» WHAT YOU NEED TO DO:
For the listing below, print exactly the lines from the line with "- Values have" to the line with "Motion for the", both included, and nothing beyond them.
+ + + + +
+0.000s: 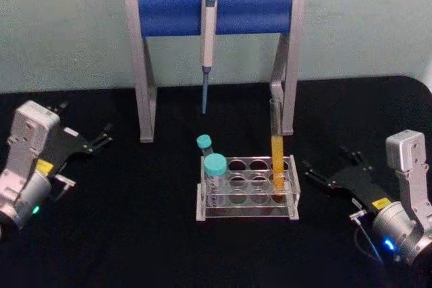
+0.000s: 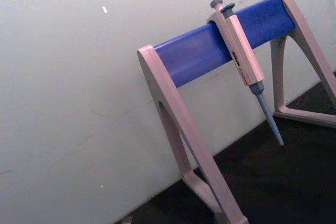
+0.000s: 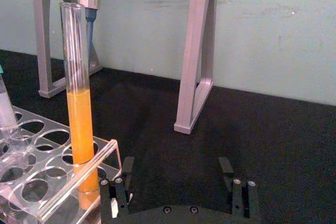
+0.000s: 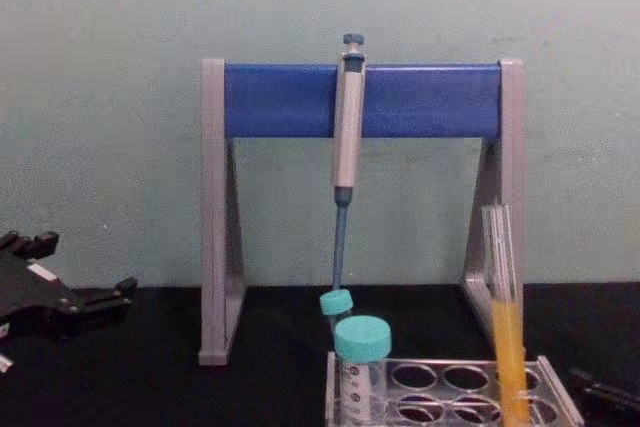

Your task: Pick up the test tube from the test tube rack, shake it, then place it back into the test tube rack.

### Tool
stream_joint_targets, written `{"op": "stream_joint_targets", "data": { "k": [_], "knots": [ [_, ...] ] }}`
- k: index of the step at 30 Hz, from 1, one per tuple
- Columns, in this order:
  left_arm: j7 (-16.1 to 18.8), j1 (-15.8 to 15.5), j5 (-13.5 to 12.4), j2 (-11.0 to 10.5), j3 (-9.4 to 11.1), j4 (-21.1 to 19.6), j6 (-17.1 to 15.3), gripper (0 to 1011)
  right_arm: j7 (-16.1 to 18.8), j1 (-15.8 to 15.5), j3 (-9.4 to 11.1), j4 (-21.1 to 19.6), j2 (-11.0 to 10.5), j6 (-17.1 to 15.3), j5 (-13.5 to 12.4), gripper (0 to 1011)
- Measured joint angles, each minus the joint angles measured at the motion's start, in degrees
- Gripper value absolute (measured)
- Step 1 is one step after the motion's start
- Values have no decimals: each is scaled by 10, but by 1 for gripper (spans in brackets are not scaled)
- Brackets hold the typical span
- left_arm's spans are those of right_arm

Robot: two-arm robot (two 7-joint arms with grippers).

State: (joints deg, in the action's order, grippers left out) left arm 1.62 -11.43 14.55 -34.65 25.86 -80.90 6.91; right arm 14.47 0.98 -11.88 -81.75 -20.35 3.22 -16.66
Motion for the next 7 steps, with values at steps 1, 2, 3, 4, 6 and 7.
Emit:
{"op": "stream_joint_targets", "data": {
  "k": [1,2,3,4,6,7],
  "knots": [
    [0,0,0,0,0,0,0,1001,0,0,0,0,0,0,0,1000],
    [0,0,0,0,0,0,0,1001,0,0,0,0,0,0,0,1000],
    [0,0,0,0,0,0,0,1001,0,0,0,0,0,0,0,1000],
    [0,0,0,0,0,0,0,1001,0,0,0,0,0,0,0,1000],
    [0,0,0,0,0,0,0,1001,0,0,0,0,0,0,0,1000],
    [0,0,0,0,0,0,0,1001,0,0,0,0,0,0,0,1000]
  ]
}}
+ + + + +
» ANSWER SECTION:
- Values have no decimals: each is scaled by 10, but by 1 for gripper (spans in brackets are not scaled)
- Brackets hold the typical span
- left_arm's spans are those of right_arm

Robot: two-arm robot (two 7-joint arms with grippers).

State: (joints deg, in the action's order, grippers left out) left arm 1.62 -11.43 14.55 -34.65 25.86 -80.90 6.91; right arm 14.47 0.98 -11.88 -81.75 -20.35 3.22 -16.66
Motion for the next 7 steps, with values at steps 1, 2, 3, 4, 6 and 7.

That is the complete answer to the exercise.